How is acromegaly diagnosed?
If your doctor suspects acromegaly, you should be referred to an endocrinologist. They may measure the Growth Hormone (GH) level in your blood. However, a single blood test of an elevated GH level is not sufficient to diagnose acromegaly, as GH is secreted by the pituitary in spurts and results can vary widely from minute to minute. Insulin growth factor 1 (IGF1) is also measured.
A suppression test, or oral glucose tolerance test, is a more accepted way to measure GH and to diagnose acromegaly. This involves drinking a glucose solution which in healthy people lowers GH levels, but in those with acromegaly this suppression of GH levels does not occur.

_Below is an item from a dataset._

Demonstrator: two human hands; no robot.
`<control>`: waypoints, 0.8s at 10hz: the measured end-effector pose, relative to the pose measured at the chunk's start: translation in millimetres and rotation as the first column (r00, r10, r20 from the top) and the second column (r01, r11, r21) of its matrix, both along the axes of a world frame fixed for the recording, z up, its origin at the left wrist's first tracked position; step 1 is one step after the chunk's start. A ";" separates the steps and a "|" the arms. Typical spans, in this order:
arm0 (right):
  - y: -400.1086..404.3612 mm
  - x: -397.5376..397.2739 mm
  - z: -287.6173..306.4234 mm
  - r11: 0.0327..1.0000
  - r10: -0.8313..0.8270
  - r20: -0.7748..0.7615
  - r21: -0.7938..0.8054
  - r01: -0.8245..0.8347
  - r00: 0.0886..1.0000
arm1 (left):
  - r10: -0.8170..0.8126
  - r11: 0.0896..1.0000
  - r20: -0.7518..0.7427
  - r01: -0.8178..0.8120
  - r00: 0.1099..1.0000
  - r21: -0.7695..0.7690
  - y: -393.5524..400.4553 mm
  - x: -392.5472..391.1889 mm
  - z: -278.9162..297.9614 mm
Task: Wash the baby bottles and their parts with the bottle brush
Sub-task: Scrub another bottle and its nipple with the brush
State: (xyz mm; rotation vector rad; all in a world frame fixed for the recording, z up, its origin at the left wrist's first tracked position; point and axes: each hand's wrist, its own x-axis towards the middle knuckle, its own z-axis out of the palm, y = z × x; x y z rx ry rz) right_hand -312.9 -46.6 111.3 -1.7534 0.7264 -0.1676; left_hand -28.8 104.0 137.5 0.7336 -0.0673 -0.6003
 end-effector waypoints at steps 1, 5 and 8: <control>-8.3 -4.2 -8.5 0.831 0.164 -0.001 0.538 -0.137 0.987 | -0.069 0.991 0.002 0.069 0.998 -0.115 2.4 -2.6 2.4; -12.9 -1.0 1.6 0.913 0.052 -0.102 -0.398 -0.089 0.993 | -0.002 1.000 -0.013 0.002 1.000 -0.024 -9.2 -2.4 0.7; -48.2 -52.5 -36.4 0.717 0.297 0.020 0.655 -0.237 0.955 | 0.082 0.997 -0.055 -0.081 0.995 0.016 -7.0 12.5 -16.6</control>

IGF-1 levels can also be used, as high levels are a sign of excess GH activity, which is the hallmark of acromegaly.
After acromegaly has been diagnosed by the above testing, an MRI scan of the pituitary is used to locate and detect the size of the tumour causing excessive GH production. Usually an area of pituitary abnormality is seen on the MRI scan but occasionally the tumour is too small to be seen. Very rarely, a tumour elsewhere in the body may produce growth-hormone-releasing hormone which stimulates the pituitary to produce excessive GH. Such very rare tumours will be identified with additional CT or MRI scans.
Further tests such as field of vision tests may be carried out to assess whether the tumour is causing any pressure on the optic nerves, as these nerves pass very close to the pituitary gland.
Other blood tests may be taken to check if other pituitary hormones are affected such as cortisol, thyroid and sex hormones (adrenal, thyroid and ovary testes).